### STORED DATA
____________
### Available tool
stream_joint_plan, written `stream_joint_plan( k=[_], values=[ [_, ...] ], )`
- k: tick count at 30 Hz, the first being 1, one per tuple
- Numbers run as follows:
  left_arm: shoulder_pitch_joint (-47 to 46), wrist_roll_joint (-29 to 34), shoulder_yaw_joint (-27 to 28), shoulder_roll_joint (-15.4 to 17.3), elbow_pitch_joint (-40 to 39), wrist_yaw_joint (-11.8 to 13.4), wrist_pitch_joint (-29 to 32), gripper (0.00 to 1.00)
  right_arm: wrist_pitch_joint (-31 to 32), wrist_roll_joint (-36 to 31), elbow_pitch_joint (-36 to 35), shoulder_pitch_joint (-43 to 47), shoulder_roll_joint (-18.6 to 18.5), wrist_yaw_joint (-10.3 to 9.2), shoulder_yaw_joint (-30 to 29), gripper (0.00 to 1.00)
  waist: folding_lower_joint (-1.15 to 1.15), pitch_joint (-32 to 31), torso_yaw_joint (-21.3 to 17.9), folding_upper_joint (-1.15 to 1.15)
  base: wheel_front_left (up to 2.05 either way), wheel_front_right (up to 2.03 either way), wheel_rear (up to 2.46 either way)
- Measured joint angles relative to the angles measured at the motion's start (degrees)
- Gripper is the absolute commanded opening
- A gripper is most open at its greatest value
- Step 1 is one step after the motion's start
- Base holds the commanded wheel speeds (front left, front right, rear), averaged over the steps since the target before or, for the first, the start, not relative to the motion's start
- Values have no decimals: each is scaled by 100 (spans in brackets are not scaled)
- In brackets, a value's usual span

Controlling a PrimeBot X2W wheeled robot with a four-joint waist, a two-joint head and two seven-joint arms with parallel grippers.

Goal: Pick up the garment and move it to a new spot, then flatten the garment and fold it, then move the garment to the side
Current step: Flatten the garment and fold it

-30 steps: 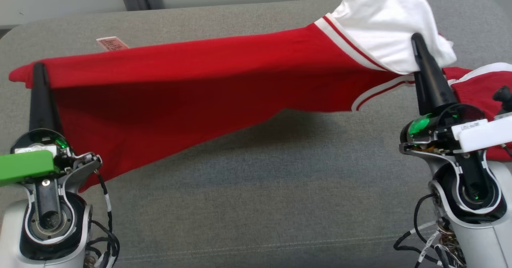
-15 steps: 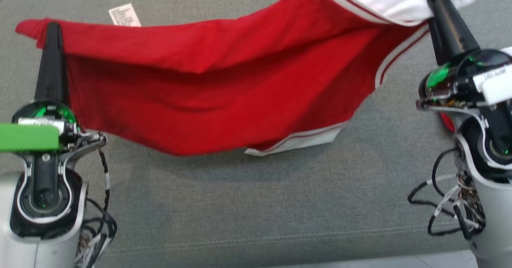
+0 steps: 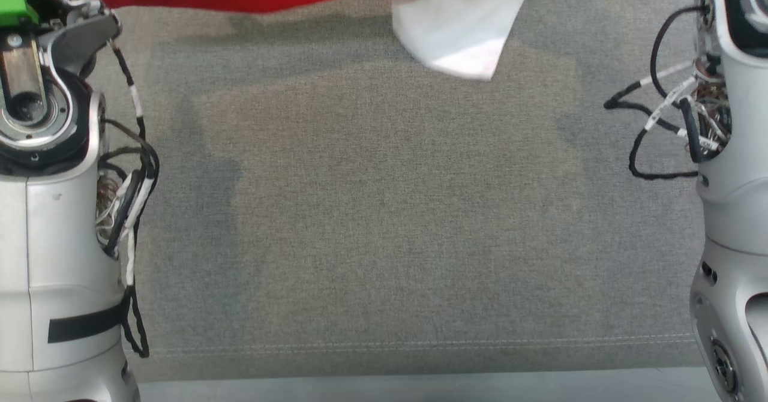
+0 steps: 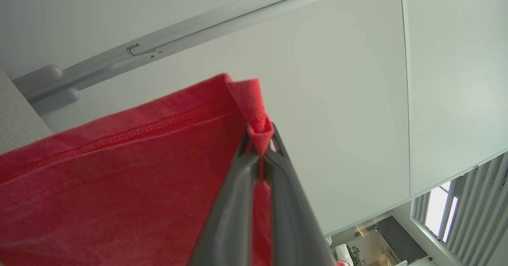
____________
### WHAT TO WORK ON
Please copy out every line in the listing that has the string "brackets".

### RESPONSE FOR THIS EXERCISE
- Values have no decimals: each is scaled by 100 (spans in brackets are not scaled)
- In brackets, a value's usual span

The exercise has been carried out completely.